1 files changed, 298 insertions, 0 deletions
diff --git a/docs/requirements/03-architecture.rst b/docs/requirements/03-architecture.rst
new file mode 100644
index 00000000..9b618e01
--- /dev/null
+++ b/docs/requirements/03-architecture.rst
@@ -0,0 +1,298 @@
+High level architecture and general features
+============================================
+
+Functional overview
+-------------------
+
+The Doctor project circles around two distinct use cases: 1) management of
+failures of virtualized resources and 2) planned maintenance, e.g. migration, of
+virtualized resources. Both of them may affect a VNF/application and the network
+service it provides, but there is a difference in frequency and how they can be
+handled.
+
+Failures are spontaneous events that may or may not have an impact on the
+virtual resources. The Consumer should as soon as possible react to the failure,
+e.g., by switching to the STBY node. The Consumer will then instruct the VIM on
+how to clean up or repair the lost virtual resources, i.e. restore the VM, VLAN
+or virtualized storage. How much the applications are affected varies.
+Applications with built-in HA support might experience a short decrease in
+retainability (e.g. an ongoing session might be lost) while keeping availability
+(establishment or re-establishment of sessions are not affected), whereas the
+impact on applications without built-in HA may be more serious. How much the
+network service is impacted depends on how the service is implemented. With
+sufficient network redundancy the service may be unaffected even when a specific
+resource fails.
+
+On the other hand, planned maintenance impacting virtualized resources are events
+that are known in advance. This group includes e.g. migration due to software
+upgrades of OS and hypervisor on a compute host. Some of these might have been
+requested by the application or its management solution, but there is also a
+need for coordination on the actual operations on the virtual resources. There
+may be an impact on the applications and the service, but since they are not
+spontaneous events there is room for planning and coordination between the
+application management organization and the infrastructure management
+organization, including performing whatever actions that would be required to
+minimize the problems.
+
+Failure prediction is the process of pro-actively identifying situations that
+may lead to a failure in the future unless acted on by means of maintenance
+activities.

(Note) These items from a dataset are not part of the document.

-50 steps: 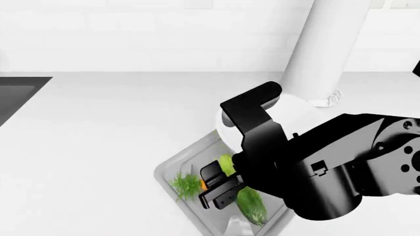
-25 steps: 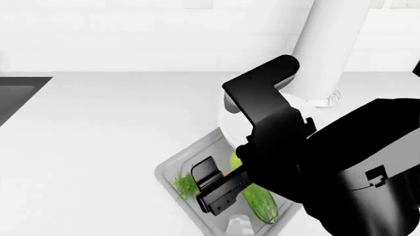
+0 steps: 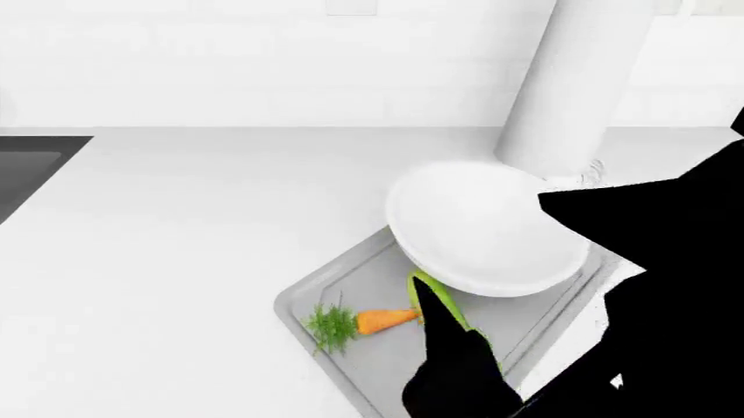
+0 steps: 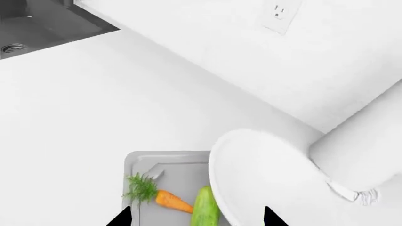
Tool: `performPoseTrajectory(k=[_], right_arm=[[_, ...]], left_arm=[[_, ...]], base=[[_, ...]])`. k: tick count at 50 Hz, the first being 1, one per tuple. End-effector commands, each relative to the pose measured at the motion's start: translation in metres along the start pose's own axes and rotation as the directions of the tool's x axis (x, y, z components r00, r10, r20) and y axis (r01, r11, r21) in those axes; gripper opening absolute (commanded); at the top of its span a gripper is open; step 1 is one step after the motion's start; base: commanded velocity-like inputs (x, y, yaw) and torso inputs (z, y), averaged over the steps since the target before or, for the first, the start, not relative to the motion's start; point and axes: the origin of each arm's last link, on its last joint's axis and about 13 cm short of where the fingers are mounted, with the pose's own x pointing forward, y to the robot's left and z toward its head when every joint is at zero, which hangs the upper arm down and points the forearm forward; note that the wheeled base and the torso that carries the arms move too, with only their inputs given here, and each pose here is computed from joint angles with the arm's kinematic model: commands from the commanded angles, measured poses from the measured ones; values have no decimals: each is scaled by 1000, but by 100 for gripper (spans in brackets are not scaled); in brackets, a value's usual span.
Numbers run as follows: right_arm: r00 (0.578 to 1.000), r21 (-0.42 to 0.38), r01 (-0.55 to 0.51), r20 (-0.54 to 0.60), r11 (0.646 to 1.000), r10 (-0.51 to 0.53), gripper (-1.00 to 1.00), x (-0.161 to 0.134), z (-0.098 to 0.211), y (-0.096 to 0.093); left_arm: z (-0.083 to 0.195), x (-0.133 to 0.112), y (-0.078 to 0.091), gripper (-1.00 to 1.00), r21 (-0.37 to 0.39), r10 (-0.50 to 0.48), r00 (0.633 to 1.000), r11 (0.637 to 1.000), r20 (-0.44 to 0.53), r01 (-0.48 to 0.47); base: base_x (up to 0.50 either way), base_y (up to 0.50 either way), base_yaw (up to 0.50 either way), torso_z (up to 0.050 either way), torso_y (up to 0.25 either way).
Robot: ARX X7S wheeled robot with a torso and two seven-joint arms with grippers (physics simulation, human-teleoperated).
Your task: Place the two vegetables and bowl onto the tray for setting up a vegetable dip station.
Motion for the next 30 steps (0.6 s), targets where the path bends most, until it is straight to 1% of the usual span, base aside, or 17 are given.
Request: performPoseTrajectory(k=[1, 2, 4, 6, 9, 10, 15, 16, 17, 23, 24, 25, 26, 27, 28, 29, 30], right_arm=[[965, 7, 144, 221, 990, -142, 100, -49, -20, 3], [950, 9, 188, 252, 982, -184, 100, -50, -29, 1], [927, 47, 206, 309, 977, -211, 100, -57, -38, 2], [869, 79, 263, 413, 961, -272, 100, -68, -50, 1], [835, 102, 305, 450, 947, -317, 100, -73, -62, 2], [809, 96, 333, 482, 938, -337, 100, -76, -68, 1], [761, 100, 344, 553, 933, -340, 100, -80, -83, 4], [763, 109, 334, 552, 936, -336, 100, -81, -84, 4], [752, 109, 350, 560, 931, -348, 100, -81, -86, 4], [727, 79, 338, 610, 938, -314, 100, -80, -87, 3], [701, 82, 359, 634, 930, -326, 100, -81, -88, 3], [688, 80, 341, 658, 937, -307, 100, -84, -89, 6], [704, 11, 369, 649, 929, -288, 100, -79, -88, 3], [690, -195, 354, 715, 915, -115, 100, -64, -85, -10], [656, -256, 358, 754, 898, -47, 100, -54, -83, -18], [693, -235, 343, 717, 909, -77, 100, -53, -95, -19], [748, -303, 206, 662, 931, 50, 100, -52, -105, -21]], left_arm=[[0, -2, 1, 100, 2, -3, 1000, 1000, 28, 3], [0, -3, 1, 100, -6, -3, 999, 1000, 33, 3], [0, -5, 2, 100, -3, -1, 999, 1000, 42, 1], [0, -9, 3, 100, 6, 4, 998, 1000, 63, -4], [-3, -13, 4, 100, 4, 10, 997, 1000, 73, -10], [-3, -15, 5, 100, 1, 13, 996, 1000, 93, -13], [-10, -23, 7, 100, -7, 9, 993, 1000, 118, -8], [-12, -24, 7, 100, -7, 8, 993, 1000, 119, -7], [-15, -25, 7, 100, -1, 0, 992, 1000, 126, 0], [-40, -25, 7, 100, 2, -43, 988, 999, 146, 43], [-45, -26, 6, 100, -2, -62, 984, 998, 164, 63], [-52, -28, 6, 100, 20, -72, 980, 997, 184, 70], [-55, -31, 5, 100, 14, -80, 978, 997, 194, 79], [-62, -35, 3, 100, 10, -77, 978, 997, 196, 76], [-70, -39, 0, 100, 8, -91, 976, 996, 198, 91], [-80, -41, -4, 100, 9, -93, 976, 996, 196, 93], [-84, -45, -9, 100, -28, -85, 971, 995, 223, 93]], base=[[0, 0, 0, 0, 0], [0, 0, 0, 0, 0], [0, 0, 0, 0, 0], [0, 0, 0, 0, 0], [0, 0, 0, 0, 0], [0, 0, 0, 0, 0], [0, 0, 0, 0, 0], [0, 0, 0, 0, 0], [0, 0, 0, 0, 0], [0, 0, 0, 0, 0], [0, 0, 0, 0, 0], [0, 0, 0, 0, 0], [0, 0, 0, 0, 0], [0, 0, 0, 0, 0], [0, 0, 0, 0, 0], [0, 0, 0, 0, 0], [0, 0, 0, 0, 0]])
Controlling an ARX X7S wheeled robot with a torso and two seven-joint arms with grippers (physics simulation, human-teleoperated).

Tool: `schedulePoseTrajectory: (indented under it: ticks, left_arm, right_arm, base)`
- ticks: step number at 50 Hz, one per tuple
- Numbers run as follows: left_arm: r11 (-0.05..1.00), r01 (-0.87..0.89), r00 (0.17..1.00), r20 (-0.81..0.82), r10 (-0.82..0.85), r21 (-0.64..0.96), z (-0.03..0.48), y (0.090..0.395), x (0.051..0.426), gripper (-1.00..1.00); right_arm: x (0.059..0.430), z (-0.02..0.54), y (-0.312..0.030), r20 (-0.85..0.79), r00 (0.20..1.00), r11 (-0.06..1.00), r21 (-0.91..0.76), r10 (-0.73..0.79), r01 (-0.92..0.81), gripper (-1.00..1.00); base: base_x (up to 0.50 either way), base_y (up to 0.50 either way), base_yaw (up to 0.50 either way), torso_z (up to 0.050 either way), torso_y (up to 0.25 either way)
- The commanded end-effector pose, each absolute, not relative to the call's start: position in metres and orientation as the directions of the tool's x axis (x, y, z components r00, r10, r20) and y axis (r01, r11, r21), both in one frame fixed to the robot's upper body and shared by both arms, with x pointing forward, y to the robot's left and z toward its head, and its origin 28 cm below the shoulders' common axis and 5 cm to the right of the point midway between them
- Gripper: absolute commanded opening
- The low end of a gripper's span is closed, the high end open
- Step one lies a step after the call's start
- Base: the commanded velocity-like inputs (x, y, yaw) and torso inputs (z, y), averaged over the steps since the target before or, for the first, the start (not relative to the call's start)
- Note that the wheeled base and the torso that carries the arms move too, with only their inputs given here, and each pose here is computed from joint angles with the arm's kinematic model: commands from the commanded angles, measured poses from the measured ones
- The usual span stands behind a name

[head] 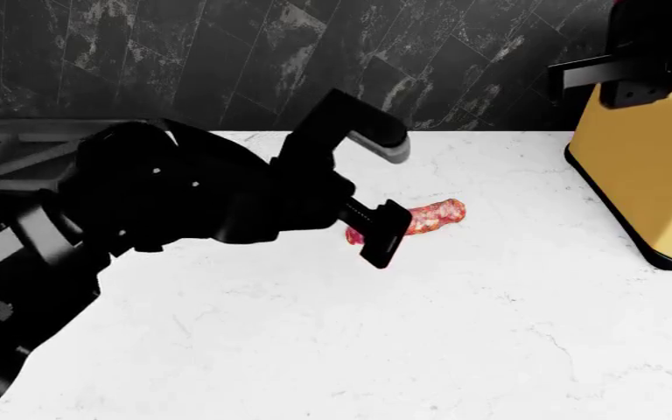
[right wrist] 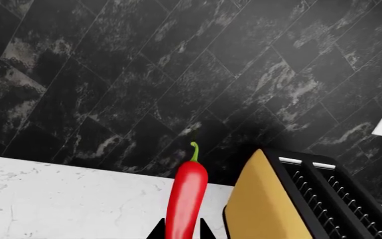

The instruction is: Place both pans onto different burners. Then place the chili pepper and the sausage on different pans.

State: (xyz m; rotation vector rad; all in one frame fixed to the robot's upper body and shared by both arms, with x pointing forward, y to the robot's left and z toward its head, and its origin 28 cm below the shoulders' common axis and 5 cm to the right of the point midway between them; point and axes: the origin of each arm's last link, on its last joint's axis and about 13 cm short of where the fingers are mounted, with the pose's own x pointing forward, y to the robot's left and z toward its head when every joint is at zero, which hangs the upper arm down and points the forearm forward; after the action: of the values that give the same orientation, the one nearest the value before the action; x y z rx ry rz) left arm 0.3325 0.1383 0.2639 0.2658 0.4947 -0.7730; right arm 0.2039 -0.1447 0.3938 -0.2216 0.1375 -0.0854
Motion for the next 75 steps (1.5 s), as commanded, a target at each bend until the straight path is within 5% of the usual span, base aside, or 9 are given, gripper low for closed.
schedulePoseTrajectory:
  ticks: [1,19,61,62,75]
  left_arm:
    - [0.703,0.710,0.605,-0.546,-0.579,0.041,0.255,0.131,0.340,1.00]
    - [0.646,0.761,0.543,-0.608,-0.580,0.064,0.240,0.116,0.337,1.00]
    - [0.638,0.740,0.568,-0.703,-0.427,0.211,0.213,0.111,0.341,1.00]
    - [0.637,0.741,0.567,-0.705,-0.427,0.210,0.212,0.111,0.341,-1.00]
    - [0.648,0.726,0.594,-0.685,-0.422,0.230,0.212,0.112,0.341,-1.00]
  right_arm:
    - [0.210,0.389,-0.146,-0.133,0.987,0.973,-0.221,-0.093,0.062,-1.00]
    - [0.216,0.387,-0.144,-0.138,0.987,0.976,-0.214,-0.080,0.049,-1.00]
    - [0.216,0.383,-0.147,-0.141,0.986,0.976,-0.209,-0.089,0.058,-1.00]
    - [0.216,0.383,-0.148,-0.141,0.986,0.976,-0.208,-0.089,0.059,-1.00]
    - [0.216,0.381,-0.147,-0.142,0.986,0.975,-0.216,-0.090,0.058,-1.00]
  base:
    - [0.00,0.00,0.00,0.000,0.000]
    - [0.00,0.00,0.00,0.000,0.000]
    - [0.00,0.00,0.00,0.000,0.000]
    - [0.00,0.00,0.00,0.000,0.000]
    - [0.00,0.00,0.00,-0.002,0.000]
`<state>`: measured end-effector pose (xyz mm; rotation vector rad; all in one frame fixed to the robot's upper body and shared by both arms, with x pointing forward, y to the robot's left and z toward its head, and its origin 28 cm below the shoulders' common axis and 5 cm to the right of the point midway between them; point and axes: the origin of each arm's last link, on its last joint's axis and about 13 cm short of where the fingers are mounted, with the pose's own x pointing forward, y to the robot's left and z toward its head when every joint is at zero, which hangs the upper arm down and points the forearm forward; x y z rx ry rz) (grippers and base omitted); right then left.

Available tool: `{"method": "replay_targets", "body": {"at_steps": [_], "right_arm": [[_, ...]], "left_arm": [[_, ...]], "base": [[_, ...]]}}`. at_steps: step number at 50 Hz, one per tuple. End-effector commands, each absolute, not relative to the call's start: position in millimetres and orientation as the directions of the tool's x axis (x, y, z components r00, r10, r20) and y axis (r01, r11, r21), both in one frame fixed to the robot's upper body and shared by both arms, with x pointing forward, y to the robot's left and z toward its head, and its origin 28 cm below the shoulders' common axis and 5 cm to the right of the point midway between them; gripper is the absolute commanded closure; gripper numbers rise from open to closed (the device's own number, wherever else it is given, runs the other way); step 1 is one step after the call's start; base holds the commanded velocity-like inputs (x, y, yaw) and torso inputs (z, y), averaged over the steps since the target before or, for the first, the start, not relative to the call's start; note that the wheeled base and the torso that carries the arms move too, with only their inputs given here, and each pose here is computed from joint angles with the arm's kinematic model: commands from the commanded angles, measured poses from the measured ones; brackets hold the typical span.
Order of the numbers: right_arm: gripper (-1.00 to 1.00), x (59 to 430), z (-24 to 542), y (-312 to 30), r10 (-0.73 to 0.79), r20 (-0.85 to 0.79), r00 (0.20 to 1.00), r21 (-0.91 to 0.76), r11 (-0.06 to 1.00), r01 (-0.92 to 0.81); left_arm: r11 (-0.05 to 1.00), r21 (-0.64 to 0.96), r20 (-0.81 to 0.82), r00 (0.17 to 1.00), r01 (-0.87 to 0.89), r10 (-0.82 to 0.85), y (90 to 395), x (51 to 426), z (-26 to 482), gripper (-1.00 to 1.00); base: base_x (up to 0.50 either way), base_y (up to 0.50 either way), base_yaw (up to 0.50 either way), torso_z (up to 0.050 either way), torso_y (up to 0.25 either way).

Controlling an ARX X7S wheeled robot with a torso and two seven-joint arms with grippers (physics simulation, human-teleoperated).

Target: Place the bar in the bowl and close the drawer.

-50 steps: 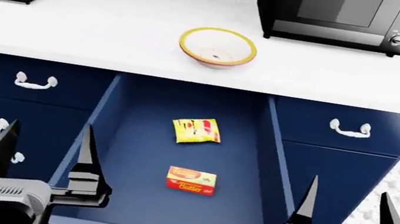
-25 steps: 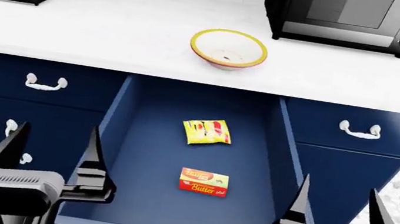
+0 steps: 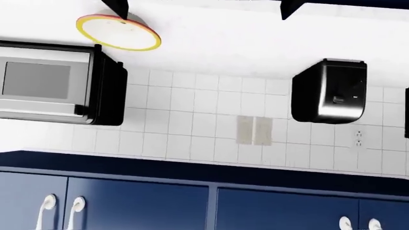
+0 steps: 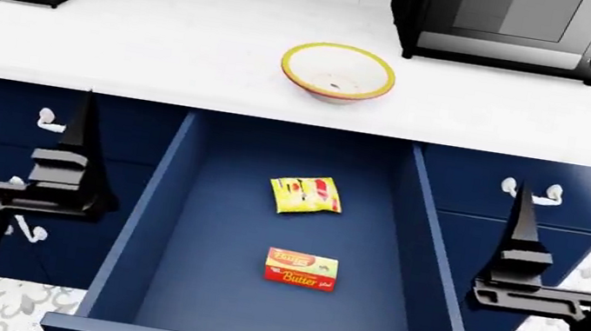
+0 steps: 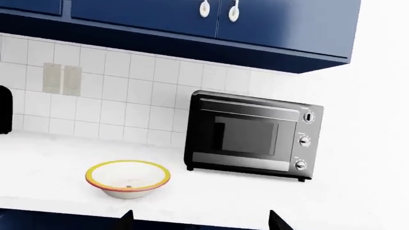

From applications' point of view, failure prediction may impact them
+in two ways: either the warning time is so short that the application or its
+management solution does not have time to react, in which case it is equal to
+the failure scenario, or there is sufficient time to avoid the consequences by
+means of maintenance activities, in which case it is similar to planned
+maintenance.
+
+Architecture Overview
+---------------------
+
+NFV and the Cloud platform provide virtual resources and related control
+functionality to users and administrators. :numref:`figure3` shows the high
+level architecture of NFV focusing on the NFVI, i.e., the virtualized
+infrastructure. The NFVI provides virtual resources, such as virtual machines
+(VM) and virtual networks. Those virtual resources are used to run applications,
+i.e. VNFs, which could be components of a network service which is managed by
+the consumer of the NFVI. The VIM provides functionalities of controlling and
+viewing virtual resources on hardware (physical) resources to the consumers,
+i.e., users and administrators. OpenStack is a prominent candidate for this VIM.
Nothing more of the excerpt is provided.